Em primeiro plano, há pouco investimento em uma estrutura de ressocialização nas prisões, que deveria ser o seu principal objetivo. Existe um desinteresse do poder público em entender e analisar as causas da criminalidade, diminuindo a presença do Estado no cotidiano do detento. Um jovem traficante de drogas, em vez de aprender uma profissão que possa exercer ao voltar a sociedade, vê-se submetido a facções atuantes dentro dos presídios brasileiros.

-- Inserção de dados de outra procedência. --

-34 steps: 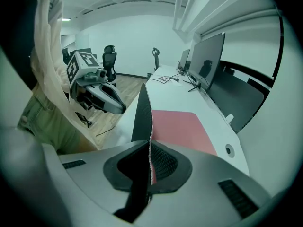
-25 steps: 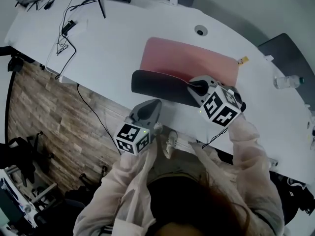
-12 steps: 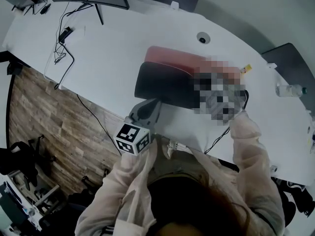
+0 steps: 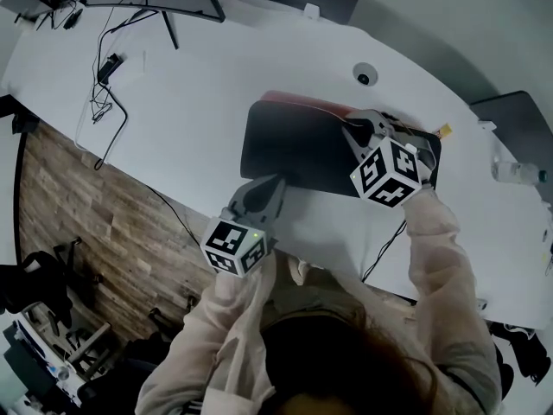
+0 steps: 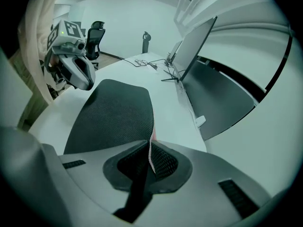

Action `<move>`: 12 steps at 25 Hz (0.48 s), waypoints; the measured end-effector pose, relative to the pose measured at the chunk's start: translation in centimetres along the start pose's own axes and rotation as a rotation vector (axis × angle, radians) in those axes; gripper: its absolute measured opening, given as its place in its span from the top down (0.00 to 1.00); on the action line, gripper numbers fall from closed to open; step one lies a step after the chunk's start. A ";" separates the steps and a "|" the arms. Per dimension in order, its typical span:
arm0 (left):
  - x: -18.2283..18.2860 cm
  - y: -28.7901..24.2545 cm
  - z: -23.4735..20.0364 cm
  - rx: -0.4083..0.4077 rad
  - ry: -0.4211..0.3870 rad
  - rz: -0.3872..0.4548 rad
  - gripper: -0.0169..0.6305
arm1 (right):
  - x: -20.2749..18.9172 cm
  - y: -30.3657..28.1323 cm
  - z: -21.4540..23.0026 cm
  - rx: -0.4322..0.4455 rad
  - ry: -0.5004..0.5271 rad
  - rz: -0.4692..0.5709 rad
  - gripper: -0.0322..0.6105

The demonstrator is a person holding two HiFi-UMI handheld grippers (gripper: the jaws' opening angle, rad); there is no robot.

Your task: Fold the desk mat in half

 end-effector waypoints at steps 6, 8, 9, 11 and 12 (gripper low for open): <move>0.7 -0.7 -1.1 0.009 0.018 -0.007 0.93 | -1.0 -3.2 2.0 0.007 -0.066 -0.039 0.89; 0.7 -0.8 -1.4 0.011 0.023 -0.010 0.93 | -1.6 -4.3 2.1 0.014 -0.077 -0.066 0.89; 0.7 -0.8 -1.6 0.012 0.025 -0.011 0.93 | -1.9 -4.8 2.1 0.016 -0.076 -0.081 0.88; 0.6 -0.9 -1.9 0.015 0.028 -0.015 0.93 | -2.4 -5.7 1.9 0.011 -0.067 -0.112 0.85; 0.5 -0.9 -2.0 0.016 0.029 -0.017 0.93 | -2.5 -6.1 1.8 0.000 -0.058 -0.125 0.84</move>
Point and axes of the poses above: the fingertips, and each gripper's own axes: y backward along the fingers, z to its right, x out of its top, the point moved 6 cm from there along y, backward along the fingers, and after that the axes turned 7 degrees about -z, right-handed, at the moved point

Também é importante ressaltar a morosidade da justiça no julgamento de processos. Segundo Gustavo do Vale Rocha, conselheiro do Conselho Nacional do Ministério Público, dois quintos dos presos provisórios deverão ser condenados a regime aberto ou absolvidos no país. Além disso, o tempo médio de detenção desses indivíduos é de seis meses. Isso contribui para a superlotação e para a falta de segurança nas unidades prisionais.
Fica claro, portanto, que a eficácia do sistema prisional do país é dificultada por fatores sociais e políticos. Em vista disso, é necessária uma maior atuação do Ministério da Justiça na contratação de defensores públicos, através de concursos de caráter emergencial, direcionando os profissionais para os casos sem julgamento, cujos detentos estão presos a seis meses ou mais. Essa medida, teria como finalidade acelerar os processos judiciais e diminuir a superlotação nos presídios, além de contribuir para tornar o Brasil mais justo para seus cidadãos.